When you find the line with "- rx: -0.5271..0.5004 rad" among the records below, reproduce it and each line after it exactly, ending with the line with "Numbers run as".

****************

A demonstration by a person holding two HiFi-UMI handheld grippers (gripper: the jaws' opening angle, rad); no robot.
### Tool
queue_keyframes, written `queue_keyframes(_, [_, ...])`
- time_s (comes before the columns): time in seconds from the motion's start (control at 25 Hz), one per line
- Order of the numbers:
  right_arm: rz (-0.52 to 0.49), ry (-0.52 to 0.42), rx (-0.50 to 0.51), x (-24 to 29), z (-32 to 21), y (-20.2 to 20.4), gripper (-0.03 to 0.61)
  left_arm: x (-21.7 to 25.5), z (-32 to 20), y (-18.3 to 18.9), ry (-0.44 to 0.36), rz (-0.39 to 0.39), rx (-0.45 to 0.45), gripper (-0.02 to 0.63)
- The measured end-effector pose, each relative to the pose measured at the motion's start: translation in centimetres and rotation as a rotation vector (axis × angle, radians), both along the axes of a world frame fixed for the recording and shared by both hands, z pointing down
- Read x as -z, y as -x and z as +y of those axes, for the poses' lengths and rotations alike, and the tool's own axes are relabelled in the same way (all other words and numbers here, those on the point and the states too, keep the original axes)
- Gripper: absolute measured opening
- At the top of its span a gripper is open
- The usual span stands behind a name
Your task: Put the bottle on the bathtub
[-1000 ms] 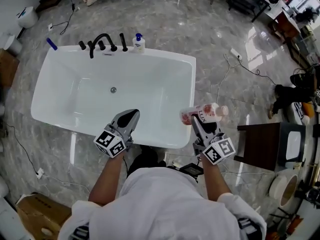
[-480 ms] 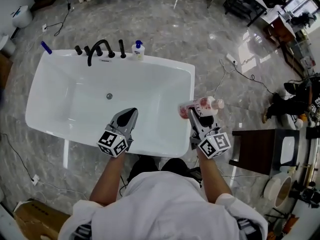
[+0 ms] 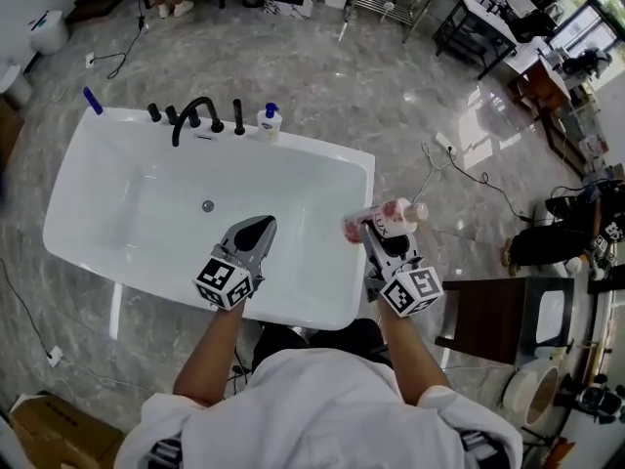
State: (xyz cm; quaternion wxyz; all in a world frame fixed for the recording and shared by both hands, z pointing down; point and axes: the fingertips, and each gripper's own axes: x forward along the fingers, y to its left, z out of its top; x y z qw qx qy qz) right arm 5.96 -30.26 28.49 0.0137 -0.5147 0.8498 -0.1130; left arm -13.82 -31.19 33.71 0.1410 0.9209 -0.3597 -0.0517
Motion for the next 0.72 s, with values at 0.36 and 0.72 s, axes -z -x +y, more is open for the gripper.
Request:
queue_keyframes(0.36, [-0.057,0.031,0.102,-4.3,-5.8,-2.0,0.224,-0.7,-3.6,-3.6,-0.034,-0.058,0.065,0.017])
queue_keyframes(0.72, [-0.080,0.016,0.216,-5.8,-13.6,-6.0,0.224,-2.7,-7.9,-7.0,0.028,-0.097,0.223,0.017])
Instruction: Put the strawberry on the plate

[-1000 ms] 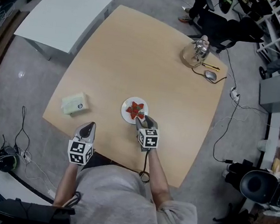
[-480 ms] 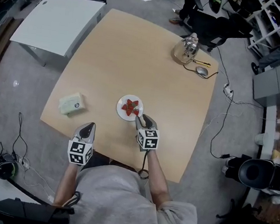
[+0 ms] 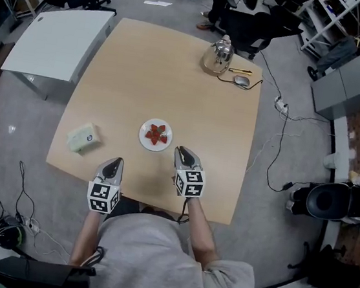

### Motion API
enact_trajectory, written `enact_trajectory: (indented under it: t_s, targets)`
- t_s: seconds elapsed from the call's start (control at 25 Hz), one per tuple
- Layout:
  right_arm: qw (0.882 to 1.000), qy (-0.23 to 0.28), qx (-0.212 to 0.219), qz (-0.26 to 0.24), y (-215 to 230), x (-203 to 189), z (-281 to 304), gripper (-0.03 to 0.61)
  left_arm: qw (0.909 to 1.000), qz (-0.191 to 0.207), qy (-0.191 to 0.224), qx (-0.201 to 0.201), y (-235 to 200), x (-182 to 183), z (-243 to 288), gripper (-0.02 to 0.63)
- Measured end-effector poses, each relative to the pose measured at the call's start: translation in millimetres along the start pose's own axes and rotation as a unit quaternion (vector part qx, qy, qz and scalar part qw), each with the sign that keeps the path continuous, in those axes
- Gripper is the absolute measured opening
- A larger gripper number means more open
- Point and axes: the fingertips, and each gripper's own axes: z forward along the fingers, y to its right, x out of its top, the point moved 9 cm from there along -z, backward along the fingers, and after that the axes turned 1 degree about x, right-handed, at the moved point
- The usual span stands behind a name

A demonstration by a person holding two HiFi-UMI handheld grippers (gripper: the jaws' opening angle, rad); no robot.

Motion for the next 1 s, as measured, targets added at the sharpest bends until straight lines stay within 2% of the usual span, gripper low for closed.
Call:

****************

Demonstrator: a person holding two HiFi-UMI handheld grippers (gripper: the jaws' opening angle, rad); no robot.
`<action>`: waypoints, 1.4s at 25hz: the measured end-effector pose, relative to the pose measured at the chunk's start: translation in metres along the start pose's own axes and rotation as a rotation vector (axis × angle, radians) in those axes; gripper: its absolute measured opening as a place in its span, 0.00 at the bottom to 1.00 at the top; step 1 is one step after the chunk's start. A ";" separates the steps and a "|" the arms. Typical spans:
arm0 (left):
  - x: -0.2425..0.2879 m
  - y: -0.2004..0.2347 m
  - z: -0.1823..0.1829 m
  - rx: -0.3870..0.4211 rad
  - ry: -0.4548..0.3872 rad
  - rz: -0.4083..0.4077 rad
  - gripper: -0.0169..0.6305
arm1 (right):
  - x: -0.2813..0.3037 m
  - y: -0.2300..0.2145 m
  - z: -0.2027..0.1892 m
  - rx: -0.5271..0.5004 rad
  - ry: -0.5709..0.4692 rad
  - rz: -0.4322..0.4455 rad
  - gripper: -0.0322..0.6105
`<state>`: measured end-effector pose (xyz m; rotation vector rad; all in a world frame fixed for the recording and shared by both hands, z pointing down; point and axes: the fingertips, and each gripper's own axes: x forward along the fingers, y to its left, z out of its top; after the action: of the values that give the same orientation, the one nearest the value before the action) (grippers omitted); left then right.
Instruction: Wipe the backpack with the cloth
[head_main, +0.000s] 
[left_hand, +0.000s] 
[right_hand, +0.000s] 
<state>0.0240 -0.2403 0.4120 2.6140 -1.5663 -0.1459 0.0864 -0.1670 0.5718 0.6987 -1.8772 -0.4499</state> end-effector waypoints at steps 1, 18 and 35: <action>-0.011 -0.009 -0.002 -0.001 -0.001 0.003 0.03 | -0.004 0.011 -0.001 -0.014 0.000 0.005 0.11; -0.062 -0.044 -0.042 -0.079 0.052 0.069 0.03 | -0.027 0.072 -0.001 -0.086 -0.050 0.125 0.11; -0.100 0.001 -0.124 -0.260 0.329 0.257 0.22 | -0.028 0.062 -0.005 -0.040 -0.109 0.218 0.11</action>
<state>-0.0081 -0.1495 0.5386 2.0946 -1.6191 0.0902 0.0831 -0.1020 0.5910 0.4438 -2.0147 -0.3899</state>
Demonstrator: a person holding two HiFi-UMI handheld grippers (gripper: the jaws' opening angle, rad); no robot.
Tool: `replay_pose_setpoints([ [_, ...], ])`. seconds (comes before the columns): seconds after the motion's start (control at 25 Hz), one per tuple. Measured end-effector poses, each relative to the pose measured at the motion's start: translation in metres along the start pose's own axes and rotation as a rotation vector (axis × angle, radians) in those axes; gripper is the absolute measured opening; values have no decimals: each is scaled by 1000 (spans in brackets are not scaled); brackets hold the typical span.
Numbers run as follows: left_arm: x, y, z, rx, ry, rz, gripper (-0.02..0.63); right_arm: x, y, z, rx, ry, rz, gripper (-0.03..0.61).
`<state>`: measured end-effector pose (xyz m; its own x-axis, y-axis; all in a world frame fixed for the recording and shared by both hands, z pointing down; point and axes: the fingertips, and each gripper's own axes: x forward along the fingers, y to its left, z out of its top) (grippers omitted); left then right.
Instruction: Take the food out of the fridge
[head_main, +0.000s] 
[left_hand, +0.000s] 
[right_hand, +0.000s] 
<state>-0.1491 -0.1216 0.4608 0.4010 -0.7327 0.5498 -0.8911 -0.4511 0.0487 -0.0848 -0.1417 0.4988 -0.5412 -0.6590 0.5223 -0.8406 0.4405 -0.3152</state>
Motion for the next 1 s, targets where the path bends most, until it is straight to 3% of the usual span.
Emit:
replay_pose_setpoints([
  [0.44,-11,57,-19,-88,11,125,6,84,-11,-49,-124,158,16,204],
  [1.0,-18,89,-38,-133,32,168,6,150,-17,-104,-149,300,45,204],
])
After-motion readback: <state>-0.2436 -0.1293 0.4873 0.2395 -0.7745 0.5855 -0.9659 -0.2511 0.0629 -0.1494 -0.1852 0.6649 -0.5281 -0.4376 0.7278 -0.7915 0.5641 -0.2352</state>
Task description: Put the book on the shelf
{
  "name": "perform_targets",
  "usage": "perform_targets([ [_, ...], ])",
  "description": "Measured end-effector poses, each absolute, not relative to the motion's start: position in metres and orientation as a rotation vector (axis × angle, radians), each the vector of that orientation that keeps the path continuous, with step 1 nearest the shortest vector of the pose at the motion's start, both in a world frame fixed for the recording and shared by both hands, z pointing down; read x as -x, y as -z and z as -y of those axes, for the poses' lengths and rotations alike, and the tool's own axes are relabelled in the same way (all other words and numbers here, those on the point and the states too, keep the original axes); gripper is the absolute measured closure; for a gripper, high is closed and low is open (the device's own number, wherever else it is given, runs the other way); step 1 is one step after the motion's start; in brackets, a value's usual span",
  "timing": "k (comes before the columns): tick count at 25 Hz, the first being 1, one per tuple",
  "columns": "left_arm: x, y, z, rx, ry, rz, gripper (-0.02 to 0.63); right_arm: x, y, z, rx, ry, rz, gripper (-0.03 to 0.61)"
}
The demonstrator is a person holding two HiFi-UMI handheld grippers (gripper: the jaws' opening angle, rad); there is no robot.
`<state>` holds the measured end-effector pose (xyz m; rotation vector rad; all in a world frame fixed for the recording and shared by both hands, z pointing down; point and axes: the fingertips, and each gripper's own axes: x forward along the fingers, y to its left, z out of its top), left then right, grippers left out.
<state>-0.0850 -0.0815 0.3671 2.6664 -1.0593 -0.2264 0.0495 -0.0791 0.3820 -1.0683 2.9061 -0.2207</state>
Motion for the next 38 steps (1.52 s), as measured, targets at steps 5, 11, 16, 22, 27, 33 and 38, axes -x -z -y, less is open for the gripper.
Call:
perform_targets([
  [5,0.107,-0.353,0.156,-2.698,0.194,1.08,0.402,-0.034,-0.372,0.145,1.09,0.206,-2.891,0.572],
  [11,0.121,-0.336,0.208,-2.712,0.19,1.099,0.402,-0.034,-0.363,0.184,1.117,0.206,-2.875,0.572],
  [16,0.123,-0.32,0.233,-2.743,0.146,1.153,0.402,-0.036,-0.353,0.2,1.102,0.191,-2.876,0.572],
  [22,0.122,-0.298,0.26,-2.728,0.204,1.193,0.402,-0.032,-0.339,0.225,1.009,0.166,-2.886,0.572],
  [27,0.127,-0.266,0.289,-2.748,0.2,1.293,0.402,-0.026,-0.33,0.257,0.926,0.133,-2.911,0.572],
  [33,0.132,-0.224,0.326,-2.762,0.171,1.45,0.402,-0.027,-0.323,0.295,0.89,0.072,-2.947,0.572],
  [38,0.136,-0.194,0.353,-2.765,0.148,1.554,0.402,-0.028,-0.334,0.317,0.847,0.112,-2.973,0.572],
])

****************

Result below:
  - rx: -0.5271..0.5004 rad
  - ry: -0.5709..0.4692 rad
  - rz: -0.4322..0.4455 rad
  - gripper: -0.0322..0.6105
`<state>`: measured end-effector pose (xyz m; rotation vector rad; all in a world frame fixed for the recording and shared by both hands, z pointing down; point and axes: the fingertips, and each gripper's own axes: x forward along the fingers, y to its left, z out of its top; after the action: of the values that give the same orientation, the one nearest the value before the action) (grippers omitted); left then right.
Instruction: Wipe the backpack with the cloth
[head_main, +0.000s] 
[left_hand, +0.000s] 
[right_hand, +0.000s] 
<state>0.0240 -0.2403 0.4120 2.6140 -1.5663 -0.1459 0.0864 -0.1670 0.5718 0.6987 -1.8772 -0.4499</state> end-effector waypoints at steps 1, 18 and 35: <action>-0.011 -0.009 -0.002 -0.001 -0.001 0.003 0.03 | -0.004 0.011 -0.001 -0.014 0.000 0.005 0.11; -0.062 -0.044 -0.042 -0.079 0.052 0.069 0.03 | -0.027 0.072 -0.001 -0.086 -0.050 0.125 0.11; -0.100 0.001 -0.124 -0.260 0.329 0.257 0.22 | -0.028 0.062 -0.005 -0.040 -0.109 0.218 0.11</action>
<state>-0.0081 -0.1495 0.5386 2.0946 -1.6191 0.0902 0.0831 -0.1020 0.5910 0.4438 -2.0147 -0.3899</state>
Demonstrator: a person holding two HiFi-UMI handheld grippers (gripper: the jaws' opening angle, rad); no robot.
Tool: `replay_pose_setpoints([ [_, ...], ])`. seconds (comes before the columns): seconds after the motion's start (control at 25 Hz), one per tuple. Measured end-effector poses, each relative to the pose measured at the motion's start: translation in metres along the start pose's own axes and rotation as a rotation vector (axis × angle, radians) in those axes; gripper is the absolute measured opening; values have no decimals: each is scaled by 1000 (spans in brackets are not scaled); brackets hold the typical span.
Numbers run as follows: left_arm: x, y, z, rx, ry, rz, gripper (-0.02..0.63); right_arm: x, y, z, rx, ry, rz, gripper (-0.03..0.61).

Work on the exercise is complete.